WHAT TO DO
Transcribe every line of the material below without change, apart from dropping the pictures.

DATA SEGMENT
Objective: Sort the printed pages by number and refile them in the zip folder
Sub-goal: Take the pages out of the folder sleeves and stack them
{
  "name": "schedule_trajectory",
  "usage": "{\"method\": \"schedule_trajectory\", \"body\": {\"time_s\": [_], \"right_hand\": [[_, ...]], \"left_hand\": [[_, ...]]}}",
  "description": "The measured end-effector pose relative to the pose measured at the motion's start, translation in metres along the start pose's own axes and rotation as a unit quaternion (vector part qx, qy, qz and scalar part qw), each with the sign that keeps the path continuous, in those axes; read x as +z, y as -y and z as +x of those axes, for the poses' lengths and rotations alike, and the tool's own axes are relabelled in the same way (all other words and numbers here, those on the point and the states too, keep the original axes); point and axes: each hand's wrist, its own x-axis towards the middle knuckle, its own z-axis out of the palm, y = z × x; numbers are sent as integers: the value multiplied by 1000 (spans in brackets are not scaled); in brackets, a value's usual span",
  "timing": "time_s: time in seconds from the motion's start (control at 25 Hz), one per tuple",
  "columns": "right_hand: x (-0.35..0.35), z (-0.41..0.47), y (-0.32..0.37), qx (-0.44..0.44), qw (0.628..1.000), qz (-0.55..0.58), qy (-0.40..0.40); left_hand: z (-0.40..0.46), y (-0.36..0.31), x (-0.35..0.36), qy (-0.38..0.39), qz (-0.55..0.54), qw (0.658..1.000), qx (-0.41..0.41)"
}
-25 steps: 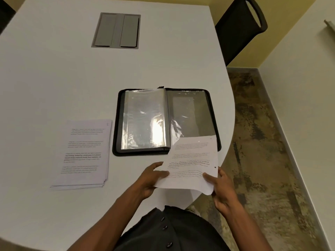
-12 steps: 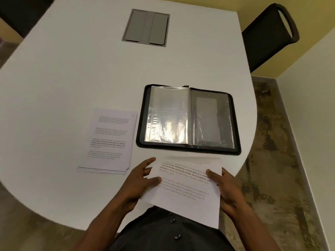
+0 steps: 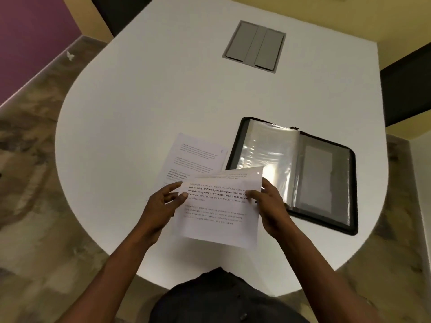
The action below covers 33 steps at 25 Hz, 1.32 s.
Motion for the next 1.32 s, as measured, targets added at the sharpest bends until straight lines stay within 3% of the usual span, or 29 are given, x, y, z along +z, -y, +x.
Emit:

RESPONSE
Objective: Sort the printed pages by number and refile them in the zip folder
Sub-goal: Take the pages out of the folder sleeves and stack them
{
  "name": "schedule_trajectory",
  "usage": "{\"method\": \"schedule_trajectory\", \"body\": {\"time_s\": [_], \"right_hand\": [[_, ...]], \"left_hand\": [[_, ...]]}}",
  "description": "The measured end-effector pose relative to the pose measured at the motion's start, translation in metres along the start pose's own axes and rotation as a unit quaternion (vector part qx, qy, qz and scalar part qw), each with the sign that keeps the path continuous, in those axes; read x as +z, y as -y and z as +x of those axes, for the poses' lengths and rotations alike, and the tool's own axes are relabelled in the same way (all other words and numbers here, those on the point and the states too, keep the original axes); point and axes: each hand's wrist, its own x-axis towards the middle knuckle, its own z-axis out of the palm, y = z × x; numbers are sent as integers: the value multiplied by 1000 (spans in brackets are not scaled); in brackets, a value's usual span",
  "timing": "time_s: time in seconds from the motion's start (control at 25 Hz), one per tuple",
  "columns": "right_hand: x (-0.35..0.35), z (-0.41..0.47), y (-0.32..0.37), qx (-0.44..0.44), qw (0.628..1.000), qz (-0.55..0.58), qy (-0.40..0.40); left_hand: z (-0.40..0.46), y (-0.36..0.31), x (-0.35..0.36), qy (-0.38..0.39), qz (-0.55..0.54), qw (0.658..1.000), qx (-0.41..0.41)"
}
-25 steps: 
-12 steps: 
+0 steps: 
The action below covers 33 steps at 25 Hz, 1.32 s.
Motion for the next 1.32 s, as measured, targets added at the sharpest bends until straight lines stay within 3% of the usual span, or 29 are given, x, y, z along +z, -y, +x.
Emit:

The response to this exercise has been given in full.